Der Eingangsbereich der Bright soll diesen Juli ebenfalls bespielt werden

Die 13. Ausgabe der Bright scheint vom 7. bis 9. Juli mit einigen Premieren aufzuwarten, und sich damit immer fester in den Berliner Messekalender einzubrennen. Mit gut 300 Labels sind so viele Aussteller in den Räumlichkeiten des ehemaligen DDR-Ministeriums für Staatssicherheit in Lichtenberg präsent wie nie zuvor. Neu ist bspw. Bench Sport, während die Schwesterlinie Bench Street auf der Bread & Butter präsent sein wird. Mit der Teilnahme auf der Bright will die Marke aus Manchester ihre derzeitige Markenausrichtung als urbanes Sportsbrand unterstreichen.
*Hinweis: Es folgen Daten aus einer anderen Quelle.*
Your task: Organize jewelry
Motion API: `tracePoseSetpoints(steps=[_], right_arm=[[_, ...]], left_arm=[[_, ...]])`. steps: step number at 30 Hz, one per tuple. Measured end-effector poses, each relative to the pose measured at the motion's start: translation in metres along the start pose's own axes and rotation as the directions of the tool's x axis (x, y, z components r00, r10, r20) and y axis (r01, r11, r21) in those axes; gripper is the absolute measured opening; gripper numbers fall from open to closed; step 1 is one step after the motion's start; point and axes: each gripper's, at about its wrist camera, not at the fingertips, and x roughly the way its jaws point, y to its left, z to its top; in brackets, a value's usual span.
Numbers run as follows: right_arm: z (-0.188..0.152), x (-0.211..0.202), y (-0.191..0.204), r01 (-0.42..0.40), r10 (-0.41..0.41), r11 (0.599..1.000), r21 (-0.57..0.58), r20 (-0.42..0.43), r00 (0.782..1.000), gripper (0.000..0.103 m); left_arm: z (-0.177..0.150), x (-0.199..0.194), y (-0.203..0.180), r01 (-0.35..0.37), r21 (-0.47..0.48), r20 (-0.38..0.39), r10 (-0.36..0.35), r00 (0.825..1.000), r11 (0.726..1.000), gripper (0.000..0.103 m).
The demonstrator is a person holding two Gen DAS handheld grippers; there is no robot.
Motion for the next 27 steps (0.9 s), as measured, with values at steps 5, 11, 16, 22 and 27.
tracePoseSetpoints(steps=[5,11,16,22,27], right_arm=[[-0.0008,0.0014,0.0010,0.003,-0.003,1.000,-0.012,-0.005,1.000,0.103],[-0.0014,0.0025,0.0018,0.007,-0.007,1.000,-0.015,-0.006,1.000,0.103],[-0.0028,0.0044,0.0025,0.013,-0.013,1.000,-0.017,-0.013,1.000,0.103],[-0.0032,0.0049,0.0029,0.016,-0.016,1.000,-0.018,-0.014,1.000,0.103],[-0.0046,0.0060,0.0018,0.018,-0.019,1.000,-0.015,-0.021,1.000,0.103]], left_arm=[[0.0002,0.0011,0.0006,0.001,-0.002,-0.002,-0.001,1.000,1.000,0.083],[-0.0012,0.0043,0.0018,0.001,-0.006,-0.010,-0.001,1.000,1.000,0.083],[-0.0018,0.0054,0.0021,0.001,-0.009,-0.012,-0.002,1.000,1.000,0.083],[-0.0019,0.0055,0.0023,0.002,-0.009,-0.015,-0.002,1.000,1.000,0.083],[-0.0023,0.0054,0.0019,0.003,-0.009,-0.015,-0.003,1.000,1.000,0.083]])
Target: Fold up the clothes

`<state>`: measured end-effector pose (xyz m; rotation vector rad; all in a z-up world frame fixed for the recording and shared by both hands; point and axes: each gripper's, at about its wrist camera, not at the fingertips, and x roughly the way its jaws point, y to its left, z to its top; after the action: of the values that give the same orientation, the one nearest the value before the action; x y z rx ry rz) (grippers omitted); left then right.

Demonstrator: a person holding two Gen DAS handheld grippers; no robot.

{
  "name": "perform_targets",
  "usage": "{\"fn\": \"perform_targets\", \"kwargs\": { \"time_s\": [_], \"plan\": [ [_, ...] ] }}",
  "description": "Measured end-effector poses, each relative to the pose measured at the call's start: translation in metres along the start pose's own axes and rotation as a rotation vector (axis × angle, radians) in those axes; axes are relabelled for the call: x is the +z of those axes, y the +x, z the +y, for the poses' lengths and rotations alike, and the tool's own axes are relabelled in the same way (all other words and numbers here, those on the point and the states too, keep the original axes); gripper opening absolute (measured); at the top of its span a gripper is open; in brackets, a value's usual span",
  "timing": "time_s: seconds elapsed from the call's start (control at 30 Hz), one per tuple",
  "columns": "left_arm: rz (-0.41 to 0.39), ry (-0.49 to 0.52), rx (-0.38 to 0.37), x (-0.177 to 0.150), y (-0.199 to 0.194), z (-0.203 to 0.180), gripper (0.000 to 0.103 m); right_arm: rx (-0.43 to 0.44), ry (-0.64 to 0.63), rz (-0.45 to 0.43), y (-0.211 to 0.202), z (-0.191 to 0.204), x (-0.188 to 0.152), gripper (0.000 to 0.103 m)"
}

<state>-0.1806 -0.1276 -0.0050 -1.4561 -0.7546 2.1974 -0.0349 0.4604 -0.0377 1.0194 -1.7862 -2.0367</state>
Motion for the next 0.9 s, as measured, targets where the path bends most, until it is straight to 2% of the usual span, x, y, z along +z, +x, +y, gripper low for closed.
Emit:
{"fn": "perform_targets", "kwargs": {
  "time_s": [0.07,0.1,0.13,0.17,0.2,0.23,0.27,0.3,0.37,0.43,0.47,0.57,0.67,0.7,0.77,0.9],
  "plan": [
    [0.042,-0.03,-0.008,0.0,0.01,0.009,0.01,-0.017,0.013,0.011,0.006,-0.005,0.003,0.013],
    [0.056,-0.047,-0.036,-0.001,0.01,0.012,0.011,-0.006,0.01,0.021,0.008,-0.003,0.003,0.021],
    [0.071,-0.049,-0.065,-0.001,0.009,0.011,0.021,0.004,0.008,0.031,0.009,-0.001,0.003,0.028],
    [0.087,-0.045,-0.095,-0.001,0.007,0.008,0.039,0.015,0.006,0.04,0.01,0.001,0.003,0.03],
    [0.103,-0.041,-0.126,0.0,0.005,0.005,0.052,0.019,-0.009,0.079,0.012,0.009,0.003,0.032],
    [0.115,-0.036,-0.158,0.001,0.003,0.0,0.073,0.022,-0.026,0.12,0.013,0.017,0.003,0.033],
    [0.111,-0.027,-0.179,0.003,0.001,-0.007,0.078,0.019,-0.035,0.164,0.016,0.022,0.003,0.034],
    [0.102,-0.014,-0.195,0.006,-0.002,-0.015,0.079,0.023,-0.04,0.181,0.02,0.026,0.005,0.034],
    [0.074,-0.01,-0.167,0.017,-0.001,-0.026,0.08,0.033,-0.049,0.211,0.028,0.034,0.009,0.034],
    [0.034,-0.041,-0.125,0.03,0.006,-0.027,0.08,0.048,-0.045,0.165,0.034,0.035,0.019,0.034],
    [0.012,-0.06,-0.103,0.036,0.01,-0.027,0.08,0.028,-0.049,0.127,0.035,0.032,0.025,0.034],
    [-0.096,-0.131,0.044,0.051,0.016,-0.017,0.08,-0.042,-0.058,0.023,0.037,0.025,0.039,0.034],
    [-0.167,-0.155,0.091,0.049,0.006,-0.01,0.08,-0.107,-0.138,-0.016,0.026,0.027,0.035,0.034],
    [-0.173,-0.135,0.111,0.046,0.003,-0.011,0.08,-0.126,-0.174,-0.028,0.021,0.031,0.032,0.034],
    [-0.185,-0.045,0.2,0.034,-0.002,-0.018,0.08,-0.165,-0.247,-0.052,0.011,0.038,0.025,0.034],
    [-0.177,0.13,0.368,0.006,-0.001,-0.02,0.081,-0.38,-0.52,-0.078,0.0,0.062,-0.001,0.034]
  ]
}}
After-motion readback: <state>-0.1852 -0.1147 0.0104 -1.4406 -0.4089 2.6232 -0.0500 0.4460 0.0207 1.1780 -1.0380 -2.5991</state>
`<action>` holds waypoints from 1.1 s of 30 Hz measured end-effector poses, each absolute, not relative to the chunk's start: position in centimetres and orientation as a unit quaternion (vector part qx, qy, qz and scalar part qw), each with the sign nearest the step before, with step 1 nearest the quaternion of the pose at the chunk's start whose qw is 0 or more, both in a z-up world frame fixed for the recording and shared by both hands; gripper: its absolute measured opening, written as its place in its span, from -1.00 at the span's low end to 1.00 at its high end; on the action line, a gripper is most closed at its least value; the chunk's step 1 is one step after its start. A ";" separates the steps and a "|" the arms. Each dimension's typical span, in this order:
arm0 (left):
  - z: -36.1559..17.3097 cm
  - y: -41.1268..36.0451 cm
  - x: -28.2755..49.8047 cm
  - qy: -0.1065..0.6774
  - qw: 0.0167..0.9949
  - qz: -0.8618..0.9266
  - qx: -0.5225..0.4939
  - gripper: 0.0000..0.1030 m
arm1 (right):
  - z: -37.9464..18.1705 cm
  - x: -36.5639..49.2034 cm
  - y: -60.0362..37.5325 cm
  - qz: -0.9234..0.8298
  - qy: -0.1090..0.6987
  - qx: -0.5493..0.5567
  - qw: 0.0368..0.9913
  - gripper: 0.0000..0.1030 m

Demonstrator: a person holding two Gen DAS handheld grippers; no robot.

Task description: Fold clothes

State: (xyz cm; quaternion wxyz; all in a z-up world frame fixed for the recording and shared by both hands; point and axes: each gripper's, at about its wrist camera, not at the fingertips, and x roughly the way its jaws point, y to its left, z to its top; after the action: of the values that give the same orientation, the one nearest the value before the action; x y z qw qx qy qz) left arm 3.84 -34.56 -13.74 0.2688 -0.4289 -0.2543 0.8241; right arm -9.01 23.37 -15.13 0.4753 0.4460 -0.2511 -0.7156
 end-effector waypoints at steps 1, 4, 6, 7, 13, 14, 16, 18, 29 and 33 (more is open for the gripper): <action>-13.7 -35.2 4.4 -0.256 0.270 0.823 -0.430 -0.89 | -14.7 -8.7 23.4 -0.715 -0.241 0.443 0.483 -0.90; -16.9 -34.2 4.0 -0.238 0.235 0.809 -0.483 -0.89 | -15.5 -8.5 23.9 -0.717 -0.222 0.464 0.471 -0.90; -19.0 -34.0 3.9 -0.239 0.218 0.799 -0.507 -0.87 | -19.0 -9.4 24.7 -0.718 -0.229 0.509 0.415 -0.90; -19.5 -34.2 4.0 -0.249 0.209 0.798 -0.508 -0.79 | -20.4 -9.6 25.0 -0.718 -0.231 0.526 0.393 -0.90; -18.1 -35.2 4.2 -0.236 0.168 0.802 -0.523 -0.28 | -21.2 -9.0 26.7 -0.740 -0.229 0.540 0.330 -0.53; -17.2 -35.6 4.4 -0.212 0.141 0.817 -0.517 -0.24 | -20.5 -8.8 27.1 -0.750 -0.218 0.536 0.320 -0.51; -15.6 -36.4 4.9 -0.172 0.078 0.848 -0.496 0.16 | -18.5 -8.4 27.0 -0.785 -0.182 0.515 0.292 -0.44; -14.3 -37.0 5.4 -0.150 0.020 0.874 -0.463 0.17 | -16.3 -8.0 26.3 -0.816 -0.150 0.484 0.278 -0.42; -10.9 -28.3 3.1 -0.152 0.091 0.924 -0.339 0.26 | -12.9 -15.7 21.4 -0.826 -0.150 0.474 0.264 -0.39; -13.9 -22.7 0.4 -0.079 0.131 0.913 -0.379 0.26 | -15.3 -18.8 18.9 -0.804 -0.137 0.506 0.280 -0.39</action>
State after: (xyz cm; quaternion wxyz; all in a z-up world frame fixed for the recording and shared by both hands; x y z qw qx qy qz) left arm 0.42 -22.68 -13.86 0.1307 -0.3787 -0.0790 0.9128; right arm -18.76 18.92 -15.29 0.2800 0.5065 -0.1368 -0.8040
Um den vielen Marken Platz zu bieten, wurde die Ausstellungsfläche erweitert. So sollen ein gutes Dutzend Sportswear- und Sneakermarken die rund rund 800 Quadratmeter des Eingangsbereichs, der bisher nahezu ungenutzt war, bespielen.

Zusätzlich dazu präsentiert die Bright zur Sommerausgabe erstmalig das neue Konzept All Tomorrows, das neuen, eher unbekannten Labels und Designern mit viel Potential als Plattform dienen soll. Die 17 Nachwuchslabels zeichnen sich durch ungewöhnliches Design, extravaganten Graphiken oder besondere Individualität aus und sollen unter dem Leitmotto „What  Shall The Poor Girl Wear“ eine Fläche von rund 600 Quadratmetern im früheren Büro des Ministers für Innere Sicherheit bespielen. Statt angestaubter DDR-Möbel wird der Bereich mit Stücken der Architekten Mies van der Rohe und Florence Knoll ausgestattet sein.